Video by Future Interfaces Group, Carnegie Mellon University.

Zhang, Y., et al.  In Proceedings of the 2017 CHI Conference on Human Factors in Computing Systems (CHI ’17). DOI:

3. 3D Printed Skin

Recently, researchers at the University of Minnesota developed a 3D printed flexible electronic sensory device that could be used to give robots the ability to sense their environment. It consists of several layers, including a bottom silicone surface, and top and bottom electrode layers separated by a pressure sensor shaped like a coil.

An interesting application of these sensory devices would be to put them on surgical robots, which would allow the surgeon to feel during the operation. Furthermore, because the material can be printed at low temperatures, it could be used to print on skin. This opens up many practical uses for these sensors, such as printing wearable patches for health monitoring.

Visit the University of Minnesota webpage for more details, as well as a video of the printer in action.

Shuang-Zhuang, G., et al. Advanced Materials. DOI: 10.1002/adma.201701218

4. From Coffee Grounds to Fuel

Researchers at Lancaster University are making it easier to turn used coffee grounds into fuel.

Did you know that used coffee grounds can be used to produce biodiesel? Biofuels produced from feedstocks are generally not the ideal replacement for fossil fuels, because of all the resources required to grow them. Used coffee grounds, however, offer a convenient, low-cost alternative. Unfortunately, their commercial competitiveness is negatively affected by high processing times and costs.
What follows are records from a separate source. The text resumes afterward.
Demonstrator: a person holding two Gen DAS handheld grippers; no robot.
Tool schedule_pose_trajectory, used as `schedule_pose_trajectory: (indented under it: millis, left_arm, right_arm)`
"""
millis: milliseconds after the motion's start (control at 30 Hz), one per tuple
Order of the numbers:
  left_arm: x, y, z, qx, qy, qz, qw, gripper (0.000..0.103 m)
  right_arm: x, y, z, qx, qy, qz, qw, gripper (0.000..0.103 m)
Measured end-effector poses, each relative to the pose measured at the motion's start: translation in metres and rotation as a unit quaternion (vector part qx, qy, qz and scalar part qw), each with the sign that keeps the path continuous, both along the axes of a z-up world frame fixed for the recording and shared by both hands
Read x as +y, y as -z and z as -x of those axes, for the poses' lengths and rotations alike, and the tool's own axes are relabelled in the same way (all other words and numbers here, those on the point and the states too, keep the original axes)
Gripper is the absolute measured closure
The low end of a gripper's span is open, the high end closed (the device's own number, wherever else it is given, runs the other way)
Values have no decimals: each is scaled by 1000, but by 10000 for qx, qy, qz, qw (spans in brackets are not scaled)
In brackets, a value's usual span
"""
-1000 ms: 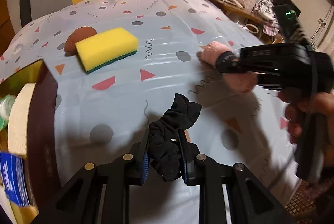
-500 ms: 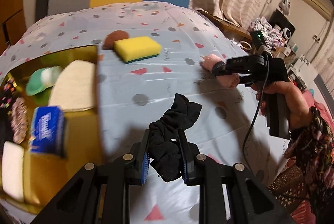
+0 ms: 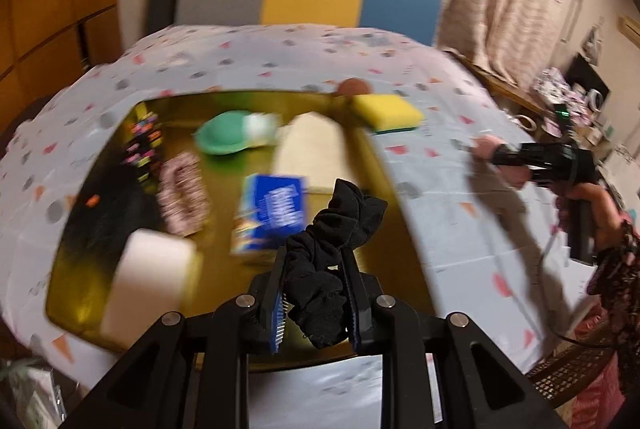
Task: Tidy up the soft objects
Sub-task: 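Carry the black scrunchie into the gold tray and open the left tool, then lower the pink towel into the gold tray and open the right tool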
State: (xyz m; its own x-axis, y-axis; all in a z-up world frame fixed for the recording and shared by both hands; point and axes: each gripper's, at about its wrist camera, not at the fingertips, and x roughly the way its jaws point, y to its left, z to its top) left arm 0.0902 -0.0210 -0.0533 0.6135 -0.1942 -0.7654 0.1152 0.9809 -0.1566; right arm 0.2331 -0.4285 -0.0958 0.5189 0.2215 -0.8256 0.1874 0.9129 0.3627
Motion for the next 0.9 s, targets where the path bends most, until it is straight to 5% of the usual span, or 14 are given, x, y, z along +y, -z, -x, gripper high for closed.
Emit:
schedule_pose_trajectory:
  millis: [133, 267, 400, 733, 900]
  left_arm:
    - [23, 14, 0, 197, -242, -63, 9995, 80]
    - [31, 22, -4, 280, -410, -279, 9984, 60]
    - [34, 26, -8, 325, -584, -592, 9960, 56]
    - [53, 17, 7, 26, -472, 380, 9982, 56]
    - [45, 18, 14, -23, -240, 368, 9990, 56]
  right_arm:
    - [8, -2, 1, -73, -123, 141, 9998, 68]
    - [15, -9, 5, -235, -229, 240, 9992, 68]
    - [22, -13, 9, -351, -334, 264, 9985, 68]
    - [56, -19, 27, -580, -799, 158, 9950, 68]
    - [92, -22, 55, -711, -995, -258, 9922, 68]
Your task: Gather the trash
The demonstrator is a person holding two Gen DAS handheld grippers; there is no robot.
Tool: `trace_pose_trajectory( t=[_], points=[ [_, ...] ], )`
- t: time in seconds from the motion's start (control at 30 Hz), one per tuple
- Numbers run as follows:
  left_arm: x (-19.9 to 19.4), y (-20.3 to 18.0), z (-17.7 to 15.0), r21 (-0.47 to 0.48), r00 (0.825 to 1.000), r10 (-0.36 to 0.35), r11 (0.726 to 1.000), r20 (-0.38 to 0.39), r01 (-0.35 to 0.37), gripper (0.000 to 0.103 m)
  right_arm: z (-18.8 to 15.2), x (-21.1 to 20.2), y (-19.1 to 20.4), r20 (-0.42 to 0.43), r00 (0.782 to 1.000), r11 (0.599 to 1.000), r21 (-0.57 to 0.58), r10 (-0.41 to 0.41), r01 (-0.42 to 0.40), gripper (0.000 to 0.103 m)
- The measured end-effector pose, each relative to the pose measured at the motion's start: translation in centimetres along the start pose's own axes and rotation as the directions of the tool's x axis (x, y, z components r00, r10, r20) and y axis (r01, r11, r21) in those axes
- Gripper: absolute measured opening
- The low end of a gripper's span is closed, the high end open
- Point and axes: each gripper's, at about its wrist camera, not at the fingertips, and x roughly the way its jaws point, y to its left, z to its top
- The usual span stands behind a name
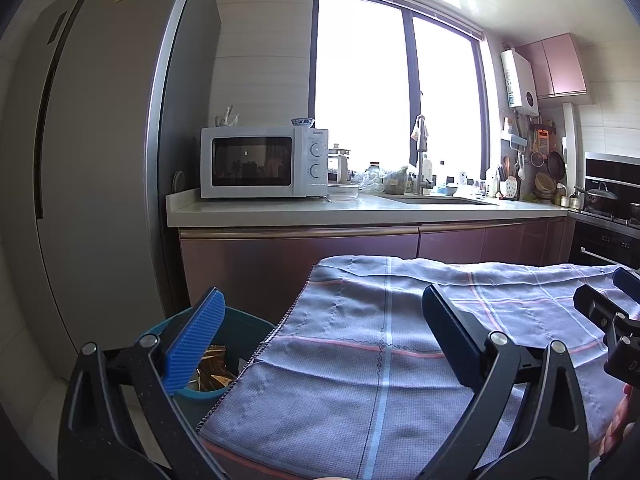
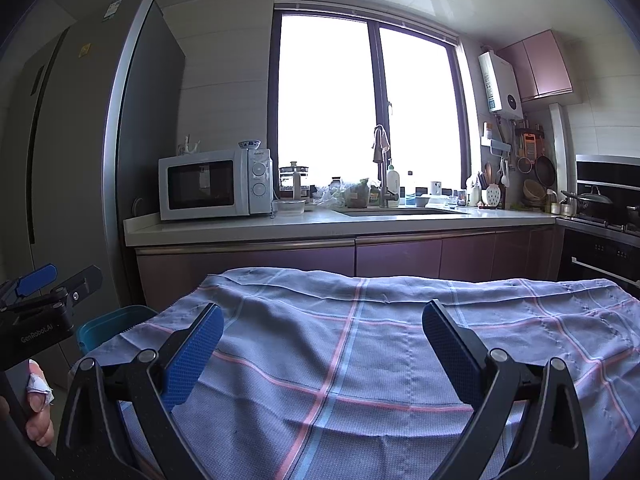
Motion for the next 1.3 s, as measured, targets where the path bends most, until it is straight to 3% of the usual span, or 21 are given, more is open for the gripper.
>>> trace_pose_trajectory(
  t=[1.3],
  points=[
    [-0.04,-0.06,-0.16,-0.002,1.000,0.002,1.000,-0.002,-0.002,0.097,-0.19,-0.34,0.36,0.000,1.000,1.000,0.008,-0.009,0.009,0.096]
  ],
)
Consequently, very few companies are currently taking advantage of this potential biofuel source, and most of the spent coffee grounds that are produced daily end up in landfills.

In a study published earlier this month, scientists from Lancaster University figured out a way to make the process much more efficient than what was previously used. While the technique typically involves two steps, one for extracting the oils and another for turning them into biodiesel, they showed that it is possible to do both steps at once. This modified process dramatically cuts down on processing times and costs, and will hopefully lead to a greater exploitation of this alternative fuel source.

Najdanovic-Visak, V., et al. Journal of Environmental Chemical Engineering.

5. Cricket Farms – A Promising Alternative

Cricket farm in Thailand. Photograph by Afton Halloran.

It is well known that meat production places a high burden on the environment. Insects have often been called the food of the future because of their high nutritional value, and potentially lower environmental impact. Recently, a study on the sustainability of crickets as a food source showed that they can in fact be produced in a more environmentally friendly way than other livestock. The study compared the environmental impact of cricket and broiler chicken production in Thailand, by focusing on certain ecological markers, such as eutrophication and resource consumption.

They found that in most of the markers studied, cricket farming had a smaller ecological footprint. In both cricket and chicken farms, feed production was one of the areas with the highest impacts. Although it is not their natural diet, farmed crickets are fed chicken feed because it makes them grow faster. However, crickets are more efficient in turning the feed into animal protein, thus resulting in a lower impact than chickens. Researchers are now working on finding better feed sources for commercially farmed crickets in order to reduce the ecological footprint of raising them even more.